### Your goal
Each record below needs to be reproduced precisely, though not its pictures.

(Stored dataset items)
☆ ☆ ☆ ☆ ☆ ☆ ☆

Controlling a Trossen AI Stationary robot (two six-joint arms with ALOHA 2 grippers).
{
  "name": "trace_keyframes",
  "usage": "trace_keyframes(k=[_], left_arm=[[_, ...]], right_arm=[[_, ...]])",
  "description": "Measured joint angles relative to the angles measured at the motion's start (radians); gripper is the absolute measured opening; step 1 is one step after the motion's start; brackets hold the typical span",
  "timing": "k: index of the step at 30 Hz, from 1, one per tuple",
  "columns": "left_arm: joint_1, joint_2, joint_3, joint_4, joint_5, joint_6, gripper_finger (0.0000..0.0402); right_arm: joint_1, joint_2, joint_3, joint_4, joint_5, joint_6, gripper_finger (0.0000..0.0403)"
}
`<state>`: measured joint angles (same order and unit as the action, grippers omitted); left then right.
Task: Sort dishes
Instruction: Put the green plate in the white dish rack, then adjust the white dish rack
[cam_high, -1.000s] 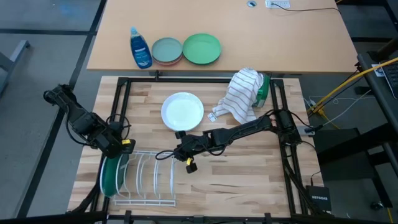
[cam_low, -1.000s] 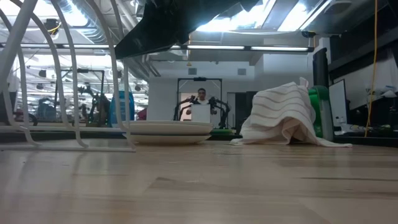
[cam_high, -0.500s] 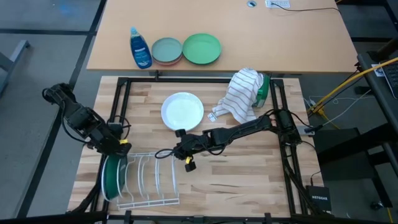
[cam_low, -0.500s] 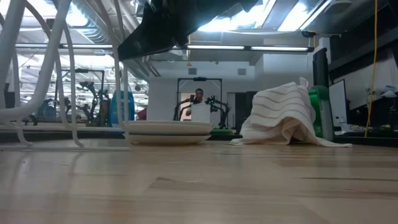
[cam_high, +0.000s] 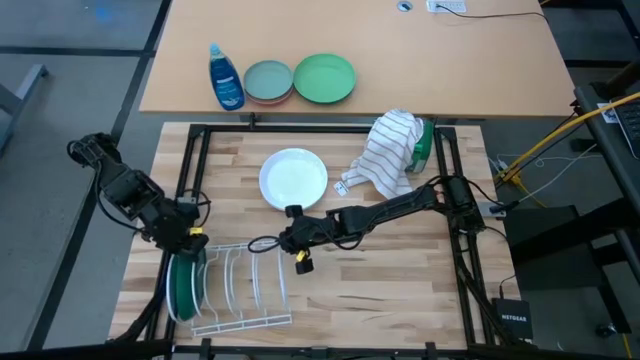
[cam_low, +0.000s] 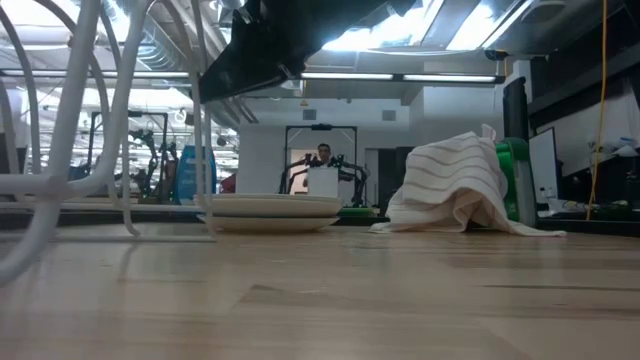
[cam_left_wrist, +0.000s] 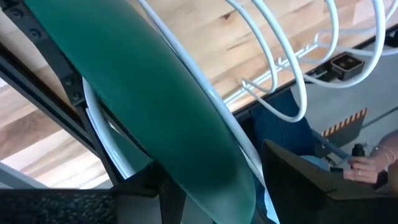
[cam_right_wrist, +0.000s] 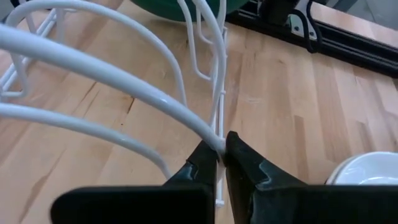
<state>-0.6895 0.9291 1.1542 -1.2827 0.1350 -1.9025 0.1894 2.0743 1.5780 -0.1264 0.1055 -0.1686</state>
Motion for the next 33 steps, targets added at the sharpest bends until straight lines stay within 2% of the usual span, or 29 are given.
trace_keyframes(k=[13,20,33], left_arm=[[0.0,-0.041,0.001,0.014,0.022,0.018,0.0182],[0.0,-0.043,0.001,0.021,0.184,-0.006,0.0182],[0.0,-0.046,0.061,0.017,0.202,0.066,0.0182]], right_arm=[[0.0,-0.001,0.0,-0.007,0.008,0.045,0.0016],[-0.001,-0.001,0.0,-0.007,0.004,0.043,0.0016],[0.0,-0.001,-0.001,-0.009,0.03,0.069,0.0016]])
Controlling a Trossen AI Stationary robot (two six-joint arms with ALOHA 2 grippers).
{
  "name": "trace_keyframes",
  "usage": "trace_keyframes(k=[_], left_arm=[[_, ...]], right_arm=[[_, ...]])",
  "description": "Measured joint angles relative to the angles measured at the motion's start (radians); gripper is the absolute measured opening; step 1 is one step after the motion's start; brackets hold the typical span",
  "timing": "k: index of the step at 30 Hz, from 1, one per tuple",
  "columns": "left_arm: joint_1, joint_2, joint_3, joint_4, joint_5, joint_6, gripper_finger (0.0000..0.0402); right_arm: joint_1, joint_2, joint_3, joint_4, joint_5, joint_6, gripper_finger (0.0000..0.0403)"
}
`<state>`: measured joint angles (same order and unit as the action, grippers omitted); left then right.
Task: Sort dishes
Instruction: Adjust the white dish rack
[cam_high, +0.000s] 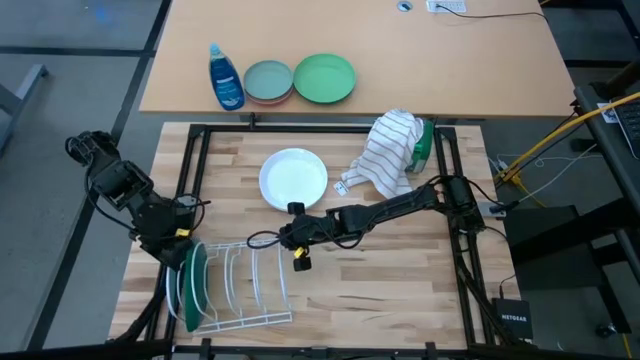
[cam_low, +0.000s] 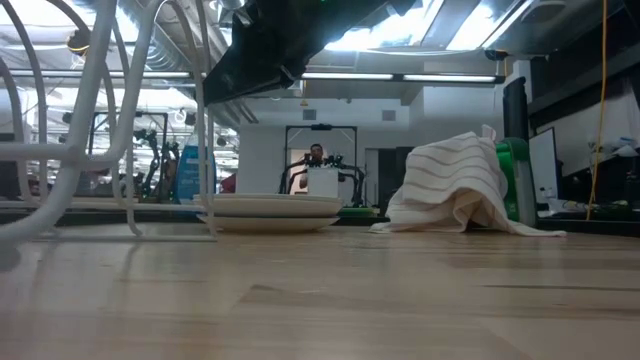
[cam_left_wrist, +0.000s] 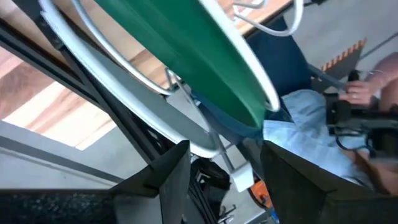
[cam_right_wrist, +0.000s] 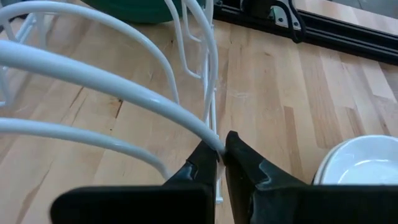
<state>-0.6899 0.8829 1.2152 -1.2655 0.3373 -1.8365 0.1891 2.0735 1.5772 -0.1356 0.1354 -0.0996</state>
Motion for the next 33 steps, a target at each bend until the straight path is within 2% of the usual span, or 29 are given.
trace_keyframes(k=[13,22,28,33], left_arm=[[-0.007,0.04,0.014,0.113,0.001,-0.028,0.0182],[-0.101,0.057,0.014,0.02,0.004,-0.15,0.0182],[-0.161,0.072,0.014,-0.109,0.005,-0.285,0.0182],[-0.184,0.094,0.014,-0.101,-0.032,-0.306,0.0182]], right_arm=[[0.0,0.0,-0.001,-0.001,0.012,0.003,0.0017],[0.0,0.001,-0.001,-0.001,0.012,0.003,0.0017],[0.0,0.001,-0.001,-0.001,0.012,0.002,0.0017],[0.001,0.002,-0.001,-0.003,0.014,-0.003,0.0017]])
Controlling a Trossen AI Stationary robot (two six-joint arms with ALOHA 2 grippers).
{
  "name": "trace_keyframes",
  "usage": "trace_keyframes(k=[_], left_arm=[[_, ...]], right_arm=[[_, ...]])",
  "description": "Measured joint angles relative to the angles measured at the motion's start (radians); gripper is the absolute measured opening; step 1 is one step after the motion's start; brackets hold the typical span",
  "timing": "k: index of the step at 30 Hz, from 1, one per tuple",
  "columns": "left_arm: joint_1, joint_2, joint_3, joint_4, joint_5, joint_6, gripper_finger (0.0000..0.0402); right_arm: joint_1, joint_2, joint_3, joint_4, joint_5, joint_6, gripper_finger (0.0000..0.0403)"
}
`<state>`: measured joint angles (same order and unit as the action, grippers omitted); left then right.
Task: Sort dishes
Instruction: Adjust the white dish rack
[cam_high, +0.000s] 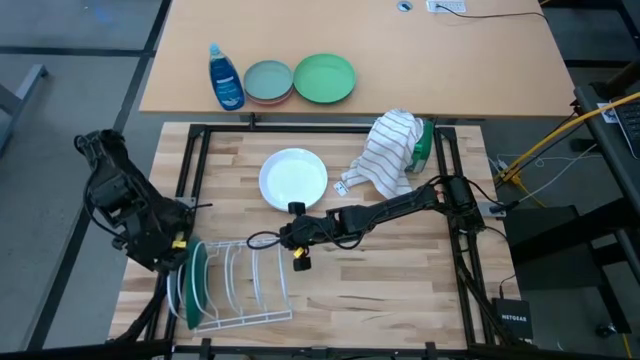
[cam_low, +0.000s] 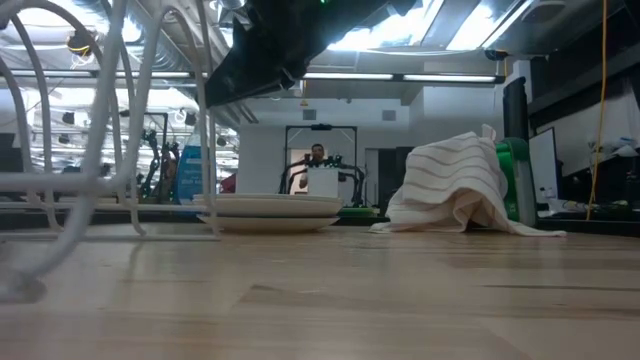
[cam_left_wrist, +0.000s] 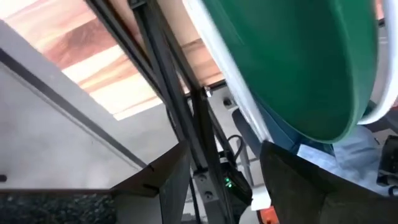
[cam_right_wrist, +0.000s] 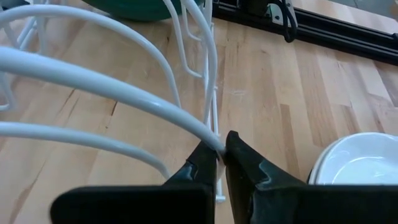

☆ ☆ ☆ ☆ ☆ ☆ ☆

### Exercise response
Controlling a Trossen AI Stationary robot (two six-joint arms with ALOHA 2 grippers).
{
  "name": "trace_keyframes",
  "usage": "trace_keyframes(k=[_], left_arm=[[_, ...]], right_arm=[[_, ...]])",
  "description": "Measured joint angles relative to the angles measured at the motion's start (radians); gripper is the absolute measured opening; step 1 is one step after the motion's start; brackets hold the typical span",
  "timing": "k: index of the step at 30 Hz, from 1, one per tuple",
  "columns": "left_arm: joint_1, joint_2, joint_3, joint_4, joint_5, joint_6, gripper_finger (0.0000..0.0402); right_arm: joint_1, joint_2, joint_3, joint_4, joint_5, joint_6, gripper_finger (0.0000..0.0403)"
}
`<state>`: measured joint angles (same order and unit as the action, grippers omitted); left then right.
Task: Sort dishes
Instruction: Put the green plate in the white dish rack, then adjust the white dish rack
[cam_high, -1.000s] 
[cam_low, -1.000s] 
[cam_high, -0.500s] 
[cam_low, -0.500s] 
[cam_high, +0.000s] 
[cam_low, +0.000s] 
[cam_left_wrist, +0.000s] 
[cam_right_wrist, +0.000s] 
<state>-0.6895 0.9291 1.1542 -1.2827 0.1350 -1.9025 0.1894 2.0743 1.5780 -0.1264 0.1055 -0.1686</state>
Motion for the next 33 steps, targets added at the sharpest bends until straight lines stay within 2% of the usual span, or 29 are given.
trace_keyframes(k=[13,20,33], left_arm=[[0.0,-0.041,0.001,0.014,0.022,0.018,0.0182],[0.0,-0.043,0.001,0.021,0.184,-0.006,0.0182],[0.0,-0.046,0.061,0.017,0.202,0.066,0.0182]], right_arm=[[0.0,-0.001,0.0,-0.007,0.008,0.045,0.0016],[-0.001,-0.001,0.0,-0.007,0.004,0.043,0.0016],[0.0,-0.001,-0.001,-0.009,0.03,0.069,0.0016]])
Controlling a Trossen AI Stationary robot (two six-joint arms with ALOHA 2 grippers).
{
  "name": "trace_keyframes",
  "usage": "trace_keyframes(k=[_], left_arm=[[_, ...]], right_arm=[[_, ...]])",
  "description": "Measured joint angles relative to the angles measured at the motion's start (radians); gripper is the absolute measured opening; step 1 is one step after the motion's start; brackets hold the typical span",
  "timing": "k: index of the step at 30 Hz, from 1, one per tuple",
  "columns": "left_arm: joint_1, joint_2, joint_3, joint_4, joint_5, joint_6, gripper_finger (0.0000..0.0402); right_arm: joint_1, joint_2, joint_3, joint_4, joint_5, joint_6, gripper_finger (0.0000..0.0403)"
}
`<state>`: measured joint angles (same order and unit as the action, grippers omitted); left then right.
Task: Sort dishes
Instruction: Adjust the white dish rack
[cam_high, +0.000s] 
[cam_low, +0.000s] 
[cam_left_wrist, +0.000s] 
[cam_right_wrist, +0.000s] 
<state>-0.6899 0.8829 1.2152 -1.2655 0.3373 -1.8365 0.1891 2.0735 1.5772 -0.1356 0.1354 -0.0996</state>
Motion for the next 33 steps, a target at each bend until the straight path is within 2% of the usual span, or 29 are given.
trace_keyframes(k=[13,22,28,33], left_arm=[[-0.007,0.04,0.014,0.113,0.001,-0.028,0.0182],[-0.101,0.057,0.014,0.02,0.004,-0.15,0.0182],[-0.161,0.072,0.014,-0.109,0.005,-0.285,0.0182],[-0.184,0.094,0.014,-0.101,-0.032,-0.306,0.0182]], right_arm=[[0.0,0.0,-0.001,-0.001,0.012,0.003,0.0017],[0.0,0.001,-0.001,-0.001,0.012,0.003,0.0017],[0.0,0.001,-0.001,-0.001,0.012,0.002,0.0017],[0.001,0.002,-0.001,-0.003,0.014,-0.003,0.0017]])
Controlling a Trossen AI Stationary robot (two six-joint arms with ALOHA 2 grippers).
{
  "name": "trace_keyframes",
  "usage": "trace_keyframes(k=[_], left_arm=[[_, ...]], right_arm=[[_, ...]])",
  "description": "Measured joint angles relative to the angles measured at the motion's start (radians); gripper is the absolute measured opening; step 1 is one step after the motion's start; brackets hold the typical span",
  "timing": "k: index of the step at 30 Hz, from 1, one per tuple",
  "columns": "left_arm: joint_1, joint_2, joint_3, joint_4, joint_5, joint_6, gripper_finger (0.0000..0.0402); right_arm: joint_1, joint_2, joint_3, joint_4, joint_5, joint_6, gripper_finger (0.0000..0.0403)"
}
`<state>`: measured joint angles (same order and unit as the action, grippers omitted); left then right.
Task: Sort dishes
Instruction: Adjust the white dish rack
[cam_high, +0.000s] 
[cam_low, +0.000s] 
[cam_left_wrist, +0.000s] 
[cam_right_wrist, +0.000s] 

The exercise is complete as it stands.